The meaning of Easter Saturday
published on 13 Apr 2017
During Holy Week, The Salvation Army’s Captain Jo Moir reflects on how the Easter story gives her hope
“I want to live in Easter Saturday, someone who lives in the ‘and’, someone who is aware of the sacrifice God made for me but also knows the celebration that will come.”
The journey of the Easter story can be found in our lives. We can feel the move from the Passion into the Resurrection most deeply at difficult times in our lives; when challenges come, a time of incredible pain, and suddenly in the midst of mourning, being gifted with something beautiful - hope.
Captain Jo Moir’s journey through the Easter story was seen in her first experience with God. As a young person growing up in a church family she was encouraged to explore faith for herself, not inherit it from her parents. Her parents used to tell her that ‘God didn’t have any grandchildren’ – faith is something that you chose for yourself, it wasn’t something you inherited like the colour of your hair.
When she was 15 she found a new group of friends, and decided that church wasn’t for her.
“Church just wasn’t the cool thing,” she remembers. “There were far more exciting ways to spend my weekend! And so I stopped attending and decided there was no God.”
These thoughts unsettled Jo to a considerable degree. If everything she thought she knew wasn’t real, what was left? Where was hope? Was there a heaven? What was the point?!
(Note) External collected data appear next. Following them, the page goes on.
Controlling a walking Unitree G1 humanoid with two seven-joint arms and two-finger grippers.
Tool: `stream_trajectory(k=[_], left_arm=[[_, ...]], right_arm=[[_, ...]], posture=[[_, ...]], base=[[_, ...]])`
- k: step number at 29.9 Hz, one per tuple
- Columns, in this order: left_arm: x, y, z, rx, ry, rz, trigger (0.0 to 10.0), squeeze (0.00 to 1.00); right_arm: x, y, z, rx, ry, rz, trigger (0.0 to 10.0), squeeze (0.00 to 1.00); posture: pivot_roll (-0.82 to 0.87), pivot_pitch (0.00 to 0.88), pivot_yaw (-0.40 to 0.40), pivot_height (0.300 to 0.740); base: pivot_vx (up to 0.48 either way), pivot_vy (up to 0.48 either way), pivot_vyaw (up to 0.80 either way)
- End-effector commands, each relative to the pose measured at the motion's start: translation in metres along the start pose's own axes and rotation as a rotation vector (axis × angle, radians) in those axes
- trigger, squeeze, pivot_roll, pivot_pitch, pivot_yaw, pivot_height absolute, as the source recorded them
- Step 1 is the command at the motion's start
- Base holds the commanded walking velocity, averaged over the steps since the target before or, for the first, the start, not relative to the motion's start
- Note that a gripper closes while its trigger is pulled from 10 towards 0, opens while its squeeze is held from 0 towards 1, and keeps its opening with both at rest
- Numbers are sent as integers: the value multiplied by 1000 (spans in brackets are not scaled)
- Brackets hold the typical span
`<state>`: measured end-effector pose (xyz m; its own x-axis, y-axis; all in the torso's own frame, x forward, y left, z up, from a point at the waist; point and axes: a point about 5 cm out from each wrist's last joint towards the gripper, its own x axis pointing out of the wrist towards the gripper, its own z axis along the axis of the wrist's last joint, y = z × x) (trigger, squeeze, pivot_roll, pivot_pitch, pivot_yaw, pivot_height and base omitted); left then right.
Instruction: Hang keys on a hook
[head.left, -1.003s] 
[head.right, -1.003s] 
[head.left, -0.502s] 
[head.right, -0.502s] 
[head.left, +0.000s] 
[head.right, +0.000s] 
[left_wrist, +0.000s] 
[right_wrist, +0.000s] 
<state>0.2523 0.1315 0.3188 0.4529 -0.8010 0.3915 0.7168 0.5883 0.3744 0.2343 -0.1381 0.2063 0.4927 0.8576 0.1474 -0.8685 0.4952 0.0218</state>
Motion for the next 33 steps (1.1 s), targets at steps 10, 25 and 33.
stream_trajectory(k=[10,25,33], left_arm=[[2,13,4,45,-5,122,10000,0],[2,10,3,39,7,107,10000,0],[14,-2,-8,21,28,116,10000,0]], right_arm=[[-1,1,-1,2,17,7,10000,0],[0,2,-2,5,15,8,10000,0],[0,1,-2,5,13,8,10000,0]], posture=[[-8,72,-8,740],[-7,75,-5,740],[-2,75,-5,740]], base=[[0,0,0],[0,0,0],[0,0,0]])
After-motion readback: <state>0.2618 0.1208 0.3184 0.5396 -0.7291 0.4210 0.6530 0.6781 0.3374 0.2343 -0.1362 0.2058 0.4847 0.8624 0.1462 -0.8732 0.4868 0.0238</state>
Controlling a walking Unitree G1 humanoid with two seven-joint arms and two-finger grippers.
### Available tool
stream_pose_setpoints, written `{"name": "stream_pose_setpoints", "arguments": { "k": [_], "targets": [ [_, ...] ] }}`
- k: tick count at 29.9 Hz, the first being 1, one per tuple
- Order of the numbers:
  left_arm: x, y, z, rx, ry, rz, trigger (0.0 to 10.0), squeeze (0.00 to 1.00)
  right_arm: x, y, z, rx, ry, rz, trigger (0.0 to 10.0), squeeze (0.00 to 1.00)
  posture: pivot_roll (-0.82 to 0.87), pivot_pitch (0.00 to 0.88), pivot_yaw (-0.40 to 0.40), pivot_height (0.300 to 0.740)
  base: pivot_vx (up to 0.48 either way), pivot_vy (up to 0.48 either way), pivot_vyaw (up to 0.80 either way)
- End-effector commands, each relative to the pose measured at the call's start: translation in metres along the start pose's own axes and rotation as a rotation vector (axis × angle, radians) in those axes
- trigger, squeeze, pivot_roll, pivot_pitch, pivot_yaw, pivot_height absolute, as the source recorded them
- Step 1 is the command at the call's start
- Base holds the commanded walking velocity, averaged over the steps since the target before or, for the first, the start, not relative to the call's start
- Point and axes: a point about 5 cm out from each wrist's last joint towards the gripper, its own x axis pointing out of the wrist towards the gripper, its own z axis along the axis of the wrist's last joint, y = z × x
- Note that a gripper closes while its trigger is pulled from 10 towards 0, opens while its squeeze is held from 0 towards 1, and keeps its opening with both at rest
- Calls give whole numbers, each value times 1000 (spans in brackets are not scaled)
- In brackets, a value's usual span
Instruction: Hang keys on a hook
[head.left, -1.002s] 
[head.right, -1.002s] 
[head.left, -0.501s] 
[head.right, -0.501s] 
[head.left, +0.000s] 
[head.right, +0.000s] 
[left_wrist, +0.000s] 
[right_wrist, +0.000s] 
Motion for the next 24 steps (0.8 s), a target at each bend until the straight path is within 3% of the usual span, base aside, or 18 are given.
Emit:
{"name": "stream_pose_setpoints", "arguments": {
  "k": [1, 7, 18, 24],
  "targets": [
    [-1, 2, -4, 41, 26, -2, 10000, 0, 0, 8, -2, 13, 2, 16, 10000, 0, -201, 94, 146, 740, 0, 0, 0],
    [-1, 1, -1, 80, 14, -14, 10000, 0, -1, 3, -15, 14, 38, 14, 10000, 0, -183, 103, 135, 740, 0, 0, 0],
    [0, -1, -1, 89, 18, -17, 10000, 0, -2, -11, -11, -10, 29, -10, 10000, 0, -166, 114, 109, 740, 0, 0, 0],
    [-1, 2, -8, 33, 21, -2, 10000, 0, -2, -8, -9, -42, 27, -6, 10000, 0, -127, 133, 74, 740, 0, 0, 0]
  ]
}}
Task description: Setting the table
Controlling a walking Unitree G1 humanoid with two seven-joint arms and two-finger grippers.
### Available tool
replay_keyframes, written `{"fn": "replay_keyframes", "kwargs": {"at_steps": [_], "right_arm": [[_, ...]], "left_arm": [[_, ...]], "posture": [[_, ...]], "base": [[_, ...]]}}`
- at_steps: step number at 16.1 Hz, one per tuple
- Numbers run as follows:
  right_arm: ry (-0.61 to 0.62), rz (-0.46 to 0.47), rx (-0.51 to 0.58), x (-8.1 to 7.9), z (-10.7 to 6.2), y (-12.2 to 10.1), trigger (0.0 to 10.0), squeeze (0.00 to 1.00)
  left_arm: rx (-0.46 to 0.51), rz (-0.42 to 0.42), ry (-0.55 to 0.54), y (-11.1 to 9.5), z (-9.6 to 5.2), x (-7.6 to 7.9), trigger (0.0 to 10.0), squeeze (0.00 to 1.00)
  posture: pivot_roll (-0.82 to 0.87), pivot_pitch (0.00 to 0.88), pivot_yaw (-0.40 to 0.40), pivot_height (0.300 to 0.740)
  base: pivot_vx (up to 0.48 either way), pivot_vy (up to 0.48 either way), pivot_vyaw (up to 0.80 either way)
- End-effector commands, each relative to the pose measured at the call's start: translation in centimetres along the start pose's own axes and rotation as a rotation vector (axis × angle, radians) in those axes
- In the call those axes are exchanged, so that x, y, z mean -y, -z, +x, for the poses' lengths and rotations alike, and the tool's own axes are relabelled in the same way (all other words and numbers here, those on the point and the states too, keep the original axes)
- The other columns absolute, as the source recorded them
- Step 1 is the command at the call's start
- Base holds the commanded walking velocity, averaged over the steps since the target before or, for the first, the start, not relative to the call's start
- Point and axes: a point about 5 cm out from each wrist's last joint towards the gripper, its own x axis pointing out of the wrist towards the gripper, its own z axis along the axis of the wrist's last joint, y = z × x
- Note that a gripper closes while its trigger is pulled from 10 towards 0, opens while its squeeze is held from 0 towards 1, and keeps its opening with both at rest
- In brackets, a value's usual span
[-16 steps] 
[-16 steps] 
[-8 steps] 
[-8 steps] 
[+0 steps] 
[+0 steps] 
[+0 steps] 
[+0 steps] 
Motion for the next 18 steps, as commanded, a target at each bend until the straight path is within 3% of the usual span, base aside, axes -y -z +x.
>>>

“Travelling through that period of doubt I have St Peter in my head,” Jo reflects. “He had a vision of who he thought Jesus would be: a heroic Jesus changing the world, fixing everything and fighting the Roman Empire. Suddenly all that promise was taken away as Jesus was put on the cross because he couldn’t see further forward than that. The trust placed in Jesus was overridden by Peter’s betrayal and denial.”
Two years later Jo’s parents, who were Salvation Army Officers, were given a new posting in South Africa. She had no intention of leaving her life behind, so at the end of her tether one night she decided to pray. She prayed that God would change the posting, and then she prayed that God would change her mind.
The next morning she woke up, heart completely changed. “I have no explanation for it, no earthly way to define it - I wanted to go to Africa.”
God had answered something in a very clear way and she had to pay attention to that. This began a journey of a different kind, a searching for the God whom she had given up on but had never given up on her. She smiles, “I think I had St Peter’s Easter Saturday feeling – waiting for something much more extraordinary than I’d even thought about in the first place, waiting for hope to be restored.”
Jo knows that God did not waste this period of doubt and confusion. It’s undoubtedly enriched her role as a Salvation Army Officer, which in her current post at William Booth Training College is often pastoral. Jo provides mentoring to the future Salvation Army officers, journeying alongside them and providing a safe environment for them to be open, entrusting her to reply with something of God.
It’s clear that for Jo the significance of the Easter story lies in living between Good Friday and Easter Sunday.
“Good Friday is about trust and Easter Sunday is about hope, so Easter Saturday is where that transaction is made in between trust and hope. I want to live in Easter Saturday, someone who lives in the ‘and’, someone who is aware of the sacrifice God has made for me but also anticipates the celebration that will come.”
This year, Jo’s birthday falls on Easter Sunday, and she’s used this opportunity to make a bucket list of what she’s accomplished to see how it weaves together. She summarises, “I think my purpose is to journey with people. There’s nothing very flash or exciting about it, I just want to walk along the road with people. I’m doing it now at William Booth College because I get to journey alongside people exploring leadership.
“Turning 40 for me is an opportunity to look back and look forward to where I want to go, and what I see is 40 years of trust and the rest I’ll leave to hope.”
Easter Sunday also marks the first broadcast anniversary of the six-part BBC series ‘Paul O’Grady: Sally Army & Me’. In the series Jo was a mentor to Paul, guiding him as he explored the life of the church and charity.
“Journeying alongside Paul in Sally Army & Me was wonderful - he was exactly as I thought he was going to be! There’s a phrase in Yorkshire called ‘WYSIWYG’ [pronounced ‘Wizzy wig’] which means what you see is what you get, that was Paul. He is funny and generous, we laughed a lot – it was fantastic.
“I’m grateful we’re still friends. We still talk and that journey didn’t end when the cameras turned off. We’re sharing life, but it’s much more mutual than me being his mentor now!”